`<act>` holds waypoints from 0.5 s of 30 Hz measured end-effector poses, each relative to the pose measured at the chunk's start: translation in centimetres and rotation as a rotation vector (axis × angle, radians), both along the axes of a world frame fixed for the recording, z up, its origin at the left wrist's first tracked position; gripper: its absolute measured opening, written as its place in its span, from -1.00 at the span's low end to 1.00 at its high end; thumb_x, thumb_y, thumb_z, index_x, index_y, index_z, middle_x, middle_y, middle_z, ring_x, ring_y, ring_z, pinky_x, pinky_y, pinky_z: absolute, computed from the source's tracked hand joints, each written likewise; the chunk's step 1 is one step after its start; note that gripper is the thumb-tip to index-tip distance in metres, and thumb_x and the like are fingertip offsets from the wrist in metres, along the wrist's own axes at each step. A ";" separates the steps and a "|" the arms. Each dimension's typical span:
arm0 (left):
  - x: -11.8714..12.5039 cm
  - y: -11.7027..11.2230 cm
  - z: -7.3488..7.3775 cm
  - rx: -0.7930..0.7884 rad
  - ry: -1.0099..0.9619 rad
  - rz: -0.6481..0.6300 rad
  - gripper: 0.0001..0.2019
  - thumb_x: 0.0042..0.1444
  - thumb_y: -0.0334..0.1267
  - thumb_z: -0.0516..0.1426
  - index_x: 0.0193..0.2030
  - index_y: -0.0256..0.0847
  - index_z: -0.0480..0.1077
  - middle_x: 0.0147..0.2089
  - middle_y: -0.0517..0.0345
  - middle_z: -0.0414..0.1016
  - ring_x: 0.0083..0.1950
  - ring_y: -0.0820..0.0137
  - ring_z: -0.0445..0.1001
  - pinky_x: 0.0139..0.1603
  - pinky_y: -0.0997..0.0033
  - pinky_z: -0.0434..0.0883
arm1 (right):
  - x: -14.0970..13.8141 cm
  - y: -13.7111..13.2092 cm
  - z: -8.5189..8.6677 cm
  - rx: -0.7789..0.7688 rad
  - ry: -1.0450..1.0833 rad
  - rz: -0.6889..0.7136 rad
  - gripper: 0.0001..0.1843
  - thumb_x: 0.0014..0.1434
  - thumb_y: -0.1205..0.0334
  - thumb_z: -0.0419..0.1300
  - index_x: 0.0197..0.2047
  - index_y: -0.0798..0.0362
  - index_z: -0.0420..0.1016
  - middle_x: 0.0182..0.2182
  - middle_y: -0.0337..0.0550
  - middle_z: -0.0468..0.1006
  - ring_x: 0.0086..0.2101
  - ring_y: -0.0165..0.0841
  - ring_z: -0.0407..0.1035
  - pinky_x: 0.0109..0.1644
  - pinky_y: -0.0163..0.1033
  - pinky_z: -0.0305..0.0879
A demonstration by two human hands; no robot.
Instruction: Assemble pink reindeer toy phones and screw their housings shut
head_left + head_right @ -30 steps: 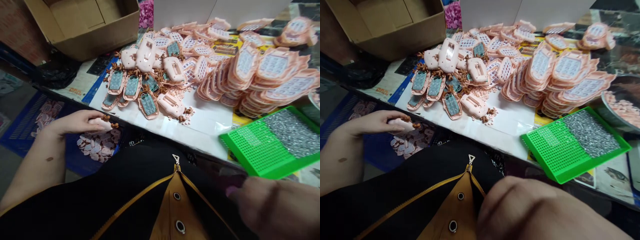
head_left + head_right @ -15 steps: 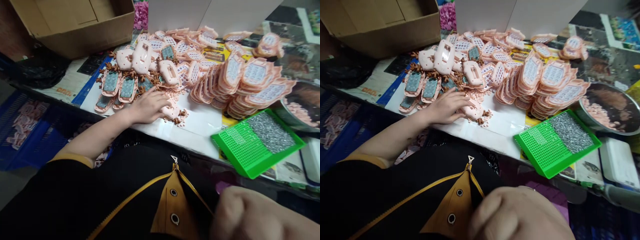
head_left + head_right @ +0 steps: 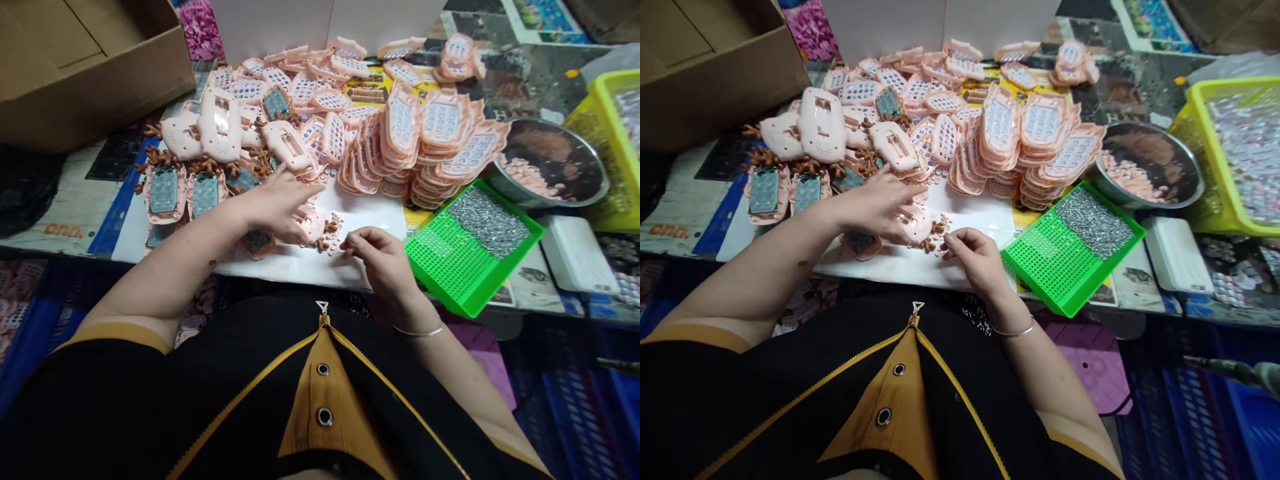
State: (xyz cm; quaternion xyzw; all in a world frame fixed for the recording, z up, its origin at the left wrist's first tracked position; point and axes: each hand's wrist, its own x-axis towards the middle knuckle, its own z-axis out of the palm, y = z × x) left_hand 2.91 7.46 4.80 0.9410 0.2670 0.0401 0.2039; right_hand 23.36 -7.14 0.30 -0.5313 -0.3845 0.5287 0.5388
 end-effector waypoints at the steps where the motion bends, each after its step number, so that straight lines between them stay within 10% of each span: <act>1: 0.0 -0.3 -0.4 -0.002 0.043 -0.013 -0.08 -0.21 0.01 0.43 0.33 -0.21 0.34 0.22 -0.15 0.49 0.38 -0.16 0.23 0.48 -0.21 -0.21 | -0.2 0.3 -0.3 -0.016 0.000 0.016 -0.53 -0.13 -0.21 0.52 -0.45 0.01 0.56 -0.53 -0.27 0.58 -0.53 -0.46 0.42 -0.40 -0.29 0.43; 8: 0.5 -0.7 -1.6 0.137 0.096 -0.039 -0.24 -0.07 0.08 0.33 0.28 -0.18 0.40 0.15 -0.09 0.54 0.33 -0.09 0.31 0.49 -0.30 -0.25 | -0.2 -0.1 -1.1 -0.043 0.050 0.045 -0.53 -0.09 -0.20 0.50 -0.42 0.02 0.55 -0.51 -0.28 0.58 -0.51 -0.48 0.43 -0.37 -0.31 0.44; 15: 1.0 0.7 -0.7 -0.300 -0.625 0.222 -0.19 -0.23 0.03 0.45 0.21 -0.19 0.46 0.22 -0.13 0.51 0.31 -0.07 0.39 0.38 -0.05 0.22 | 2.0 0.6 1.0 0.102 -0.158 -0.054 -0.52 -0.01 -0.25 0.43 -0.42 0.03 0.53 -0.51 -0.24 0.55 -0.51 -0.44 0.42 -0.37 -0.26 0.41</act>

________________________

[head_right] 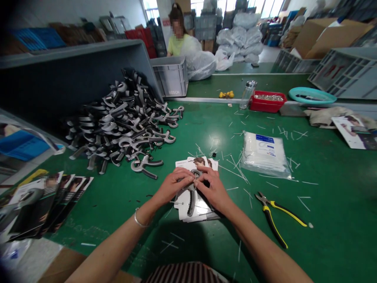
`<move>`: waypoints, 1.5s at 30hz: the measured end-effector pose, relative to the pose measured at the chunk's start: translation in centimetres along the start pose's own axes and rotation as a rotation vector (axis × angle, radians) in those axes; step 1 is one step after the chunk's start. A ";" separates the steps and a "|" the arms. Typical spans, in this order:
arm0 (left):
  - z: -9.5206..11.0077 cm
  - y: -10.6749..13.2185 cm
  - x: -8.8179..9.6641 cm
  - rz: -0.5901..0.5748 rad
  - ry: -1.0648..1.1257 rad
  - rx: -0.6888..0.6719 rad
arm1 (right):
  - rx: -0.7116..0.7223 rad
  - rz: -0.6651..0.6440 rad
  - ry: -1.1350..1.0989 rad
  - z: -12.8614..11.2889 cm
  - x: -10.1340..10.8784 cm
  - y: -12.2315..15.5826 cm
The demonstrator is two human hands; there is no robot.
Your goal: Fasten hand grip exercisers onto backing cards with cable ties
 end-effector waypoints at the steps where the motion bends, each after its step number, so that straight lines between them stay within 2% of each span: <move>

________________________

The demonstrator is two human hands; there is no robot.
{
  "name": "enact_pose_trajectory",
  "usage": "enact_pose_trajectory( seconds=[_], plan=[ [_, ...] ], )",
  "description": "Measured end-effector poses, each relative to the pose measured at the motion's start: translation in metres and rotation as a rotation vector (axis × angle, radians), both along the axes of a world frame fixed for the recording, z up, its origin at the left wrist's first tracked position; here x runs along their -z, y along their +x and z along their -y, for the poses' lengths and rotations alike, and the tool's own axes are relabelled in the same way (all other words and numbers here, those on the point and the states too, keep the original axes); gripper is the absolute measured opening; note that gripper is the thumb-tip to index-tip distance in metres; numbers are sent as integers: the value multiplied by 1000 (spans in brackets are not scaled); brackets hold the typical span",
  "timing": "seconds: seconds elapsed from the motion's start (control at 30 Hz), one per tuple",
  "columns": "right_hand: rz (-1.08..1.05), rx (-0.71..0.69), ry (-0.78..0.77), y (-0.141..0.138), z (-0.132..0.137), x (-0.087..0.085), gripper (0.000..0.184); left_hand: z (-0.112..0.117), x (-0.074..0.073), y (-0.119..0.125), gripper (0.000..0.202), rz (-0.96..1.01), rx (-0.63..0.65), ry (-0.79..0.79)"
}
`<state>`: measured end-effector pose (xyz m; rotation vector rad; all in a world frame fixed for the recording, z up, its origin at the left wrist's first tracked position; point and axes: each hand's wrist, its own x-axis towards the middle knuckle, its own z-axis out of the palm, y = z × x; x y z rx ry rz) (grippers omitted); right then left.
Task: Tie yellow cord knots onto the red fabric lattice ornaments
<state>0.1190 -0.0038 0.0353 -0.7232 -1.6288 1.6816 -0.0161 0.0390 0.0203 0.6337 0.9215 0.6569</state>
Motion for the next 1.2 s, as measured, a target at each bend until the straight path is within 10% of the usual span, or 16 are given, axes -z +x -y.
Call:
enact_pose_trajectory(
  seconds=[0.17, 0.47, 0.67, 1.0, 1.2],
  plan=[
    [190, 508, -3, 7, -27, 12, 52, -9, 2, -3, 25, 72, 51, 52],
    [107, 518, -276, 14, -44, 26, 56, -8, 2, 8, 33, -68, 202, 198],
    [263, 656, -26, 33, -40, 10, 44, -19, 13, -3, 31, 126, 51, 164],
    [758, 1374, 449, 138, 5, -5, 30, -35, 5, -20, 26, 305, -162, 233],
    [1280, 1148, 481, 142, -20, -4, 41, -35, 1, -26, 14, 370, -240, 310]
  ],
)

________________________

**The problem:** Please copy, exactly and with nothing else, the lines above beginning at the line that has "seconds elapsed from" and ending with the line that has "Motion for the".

**Response for this exercise:**
  "timing": "seconds: seconds elapsed from the motion's start (control at 30 Hz), one per tuple",
  "columns": "right_hand: rz (-1.08..1.05), rx (-0.71..0.69), ry (-0.78..0.77), y (-0.141..0.138), z (-0.132..0.137), x (-0.087..0.085), gripper (0.000..0.184); left_hand: z (-0.112..0.117), x (-0.074..0.073), y (-0.119..0.125), gripper (0.000..0.202), rz (-0.96..1.01), rx (-0.63..0.65), ry (-0.79..0.79)"
}
`<state>`: measured end-effector pose (xyz m; rotation vector rad; all in a world frame fixed for the recording, z up, its origin at the left wrist's first tracked position; point and axes: each hand's wrist, its own x-axis towards the middle knuckle, its own z-axis out of the palm, y = z × x; x y z rx ry rz) (grippers omitted); right then left.
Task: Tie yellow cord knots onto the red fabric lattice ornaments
<state>0.1190 -0.0038 0.0353 -0.7232 -1.6288 1.6816 -0.0161 0.0390 0.0203 0.6337 0.9215 0.6569</state>
Motion for the next 1.2 s, as measured, a target at each bend until the straight path is within 10% of the usual span, or 16 are given, axes -z +x -y.

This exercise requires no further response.